**WORK REQUEST:** Take the line that contains "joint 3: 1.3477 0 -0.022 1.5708" and each line after it to the end of the data below, and set them down exactly, omitting pictures.
[Start of section]
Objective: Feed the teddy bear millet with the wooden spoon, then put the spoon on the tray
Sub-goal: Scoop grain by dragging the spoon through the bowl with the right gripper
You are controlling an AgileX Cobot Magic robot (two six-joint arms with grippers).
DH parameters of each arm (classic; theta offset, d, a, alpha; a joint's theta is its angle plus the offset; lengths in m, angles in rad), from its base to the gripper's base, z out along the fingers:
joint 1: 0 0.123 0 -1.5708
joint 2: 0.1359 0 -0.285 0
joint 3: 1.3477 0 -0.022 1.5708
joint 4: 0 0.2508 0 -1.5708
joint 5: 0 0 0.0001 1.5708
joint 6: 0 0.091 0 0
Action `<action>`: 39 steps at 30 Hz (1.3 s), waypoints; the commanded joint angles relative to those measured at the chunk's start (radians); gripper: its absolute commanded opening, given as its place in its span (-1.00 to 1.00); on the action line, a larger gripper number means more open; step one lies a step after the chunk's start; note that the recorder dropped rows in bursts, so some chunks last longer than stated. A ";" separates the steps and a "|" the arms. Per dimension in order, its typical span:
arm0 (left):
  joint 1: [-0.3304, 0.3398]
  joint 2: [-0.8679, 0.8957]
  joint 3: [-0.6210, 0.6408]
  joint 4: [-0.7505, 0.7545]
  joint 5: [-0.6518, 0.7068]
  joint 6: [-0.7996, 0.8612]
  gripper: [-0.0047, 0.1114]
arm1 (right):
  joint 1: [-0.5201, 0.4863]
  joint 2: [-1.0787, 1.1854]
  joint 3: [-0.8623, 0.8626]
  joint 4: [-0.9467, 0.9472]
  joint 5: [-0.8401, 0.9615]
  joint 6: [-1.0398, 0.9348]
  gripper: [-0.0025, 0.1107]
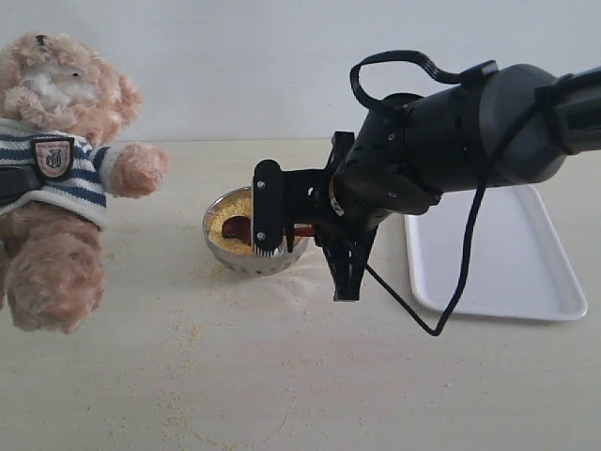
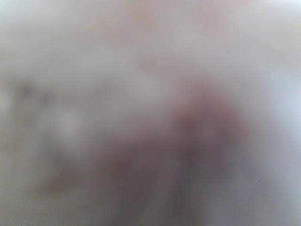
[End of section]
**REPLY TO THE EXERCISE:**
joint 3: 1.3477 0 -0.022 1.5708
joint 4: 0 0.2508 0 -1.5708
joint 5: 0 0 0.0001 1.5708
joint 6: 0 0.091 0 0
Action `<action>`: 39 steps at 30 Hz (1.3 s), waypoints; the commanded joint angles relative to those measured at the chunk's start (radians); gripper: its absolute commanded opening, given as its place in its span (-1.00 to 1.00); on the action line, a larger gripper number means more open; step one lies a step after the chunk's start; note that the recorder dropped rows in bursts, so some chunks last longer than stated. A ";" separates the steps and a "|" the arms. Per dimension in order, its typical span:
arm0 (left):
  joint 1: [-0.3304, 0.3398]
  joint 2: [-0.8679, 0.8957]
  joint 3: [-0.6210, 0.6408]
  joint 4: [-0.7505, 0.7545]
  joint 5: [-0.6518, 0.7068]
  joint 6: [-0.7996, 0.8612]
  gripper: [-0.0047, 0.1114]
arm1 (right):
  joint 1: [-0.5201, 0.4863]
  joint 2: [-1.0787, 1.1854]
  joint 3: [-0.8623, 0.8626]
  joint 4: [-0.9467, 0.9472]
  joint 5: [-0.8401, 0.9615]
  joint 6: [-1.0398, 0.9348]
  gripper: [-0.0025, 0.1107]

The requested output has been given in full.